The thing about creating branches is that they’re typically merged back into the main application once a feature has been completed, a bug has been resolved, or something has been patched.
If branching is taking a copy of the code and creating an independent sandbox out of which to work on the program, then merging is the opposite – it’s taking the code from the branch and pushing it back into the main part of the application.
A Guide To Merging
As previously mentioned, the whole idea behind these two posts is to provide a beginner-level perspective on how branching and merging work within the context of source control (using Git’s model as our base).
Branching and merging are not unique to Git, but a lot of developers tend to be using that particular version of source control right now, so it seemed to make the most sense to use it as the core example.
Anyway, according to the Git definition, merging is defined as the following:
Incorporates changes from the named commits (since the time their histories diverged from the current branch) into the current branch. This command is used by git pull to incorporate changes from another repository and can be used by hand to merge changes from one branch into another.
But another, simpler way to look at it (much like we’ve already discussed at the beginning of the post), is like this:
Take the code from the current branch off of which you’re working and place it into the
masterbranch so that the new code is part of the core application
So if you have an application with two branches similar to the image below:
Then merging the two branches back into the
master branch would look something like this:
The thing is, there can be some complicated things that come up with merging, and though this post is not the one that’s meant to walk through how to resolve them, it is worth mentioning that one of the things that you’re most likely to experience when performing a merge is a merge conflict.
What’s a Merge Conflict?
Essentially, a merge conflict is when you have, say, two versions of a file – one from
master and one from your own branch – and the source control application can’t figure out how to best merge the two files together into one.

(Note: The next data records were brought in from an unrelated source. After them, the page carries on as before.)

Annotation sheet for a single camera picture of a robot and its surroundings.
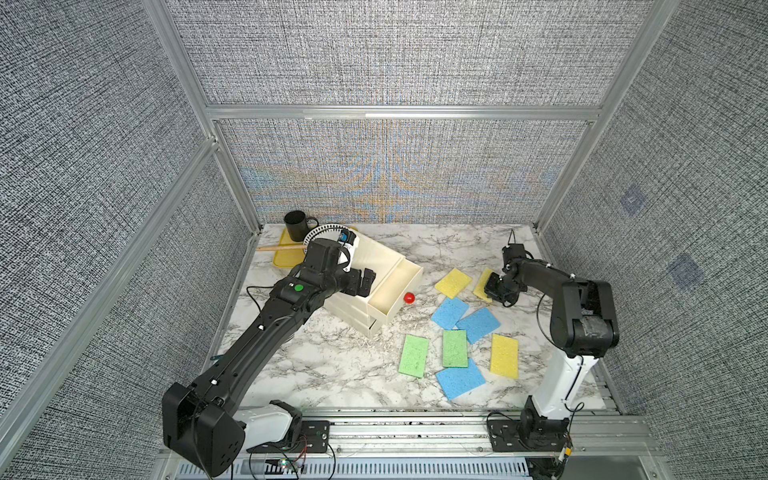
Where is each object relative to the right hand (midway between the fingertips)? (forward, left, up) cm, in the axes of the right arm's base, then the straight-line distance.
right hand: (489, 286), depth 100 cm
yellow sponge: (+1, +12, 0) cm, 12 cm away
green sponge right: (-22, +15, +1) cm, 27 cm away
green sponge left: (-24, +27, 0) cm, 36 cm away
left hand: (-8, +40, +23) cm, 47 cm away
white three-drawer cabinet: (-15, +44, +12) cm, 48 cm away
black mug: (+24, +67, +6) cm, 72 cm away
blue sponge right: (-13, +6, 0) cm, 15 cm away
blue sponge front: (-30, +16, 0) cm, 34 cm away
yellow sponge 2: (-1, +3, 0) cm, 3 cm away
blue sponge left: (-10, +15, -1) cm, 18 cm away
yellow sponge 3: (-23, +1, 0) cm, 23 cm away
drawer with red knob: (-7, +31, +13) cm, 34 cm away
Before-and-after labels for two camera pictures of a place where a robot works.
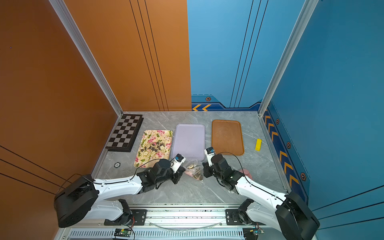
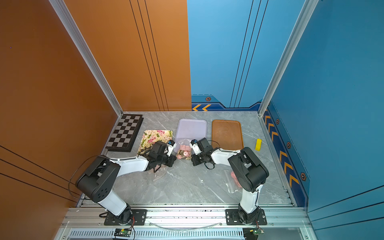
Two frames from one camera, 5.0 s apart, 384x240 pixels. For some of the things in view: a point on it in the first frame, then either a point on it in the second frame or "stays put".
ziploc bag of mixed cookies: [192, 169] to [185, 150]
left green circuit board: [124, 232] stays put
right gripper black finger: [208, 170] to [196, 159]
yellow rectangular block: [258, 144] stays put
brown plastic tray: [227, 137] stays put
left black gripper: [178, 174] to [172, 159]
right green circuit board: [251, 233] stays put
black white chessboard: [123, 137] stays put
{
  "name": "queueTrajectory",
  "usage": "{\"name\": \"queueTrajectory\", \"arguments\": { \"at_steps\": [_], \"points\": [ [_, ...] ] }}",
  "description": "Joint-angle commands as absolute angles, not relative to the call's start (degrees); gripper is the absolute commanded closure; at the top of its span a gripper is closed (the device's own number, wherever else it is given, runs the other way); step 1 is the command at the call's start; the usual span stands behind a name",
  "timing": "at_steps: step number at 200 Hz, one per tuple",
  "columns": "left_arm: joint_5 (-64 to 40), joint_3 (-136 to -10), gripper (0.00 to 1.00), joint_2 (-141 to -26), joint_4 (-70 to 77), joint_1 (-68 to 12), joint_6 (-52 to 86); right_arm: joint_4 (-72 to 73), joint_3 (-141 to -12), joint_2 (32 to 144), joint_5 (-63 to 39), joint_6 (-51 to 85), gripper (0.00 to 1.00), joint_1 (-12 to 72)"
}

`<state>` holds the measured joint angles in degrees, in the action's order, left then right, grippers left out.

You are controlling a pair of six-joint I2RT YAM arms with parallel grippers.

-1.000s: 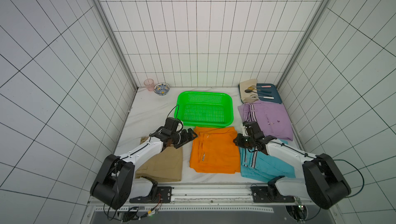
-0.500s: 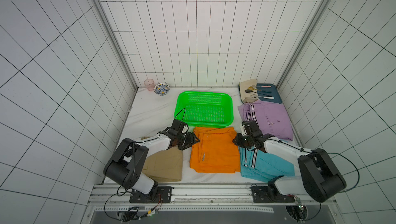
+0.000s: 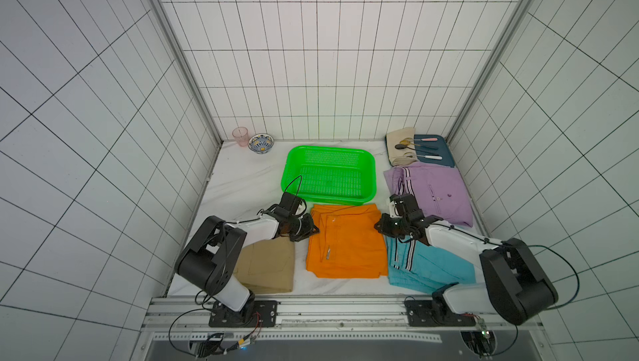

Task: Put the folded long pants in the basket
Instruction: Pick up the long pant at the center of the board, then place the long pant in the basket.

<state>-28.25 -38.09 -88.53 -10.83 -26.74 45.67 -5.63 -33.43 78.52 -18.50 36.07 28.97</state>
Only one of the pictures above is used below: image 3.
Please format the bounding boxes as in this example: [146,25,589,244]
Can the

In order to overcome this, it’s up to you to use a tool such as Kaleidoscope in order to manually merge the two files together. This, in essence, creates a third version of the file (the
master version, the branched version, and the merged version) that will be placed into the
master branch once the merge is complete.
Of course, it’s up to you to figure out exactly how to properly merge the file (that is, which line gets merged?) but that’s the topic for a more advanced post.
At any rate, this should cover the basics of branching and merging and hopefully this helps to make a little bit easier to understand why branching is useful and how merging works.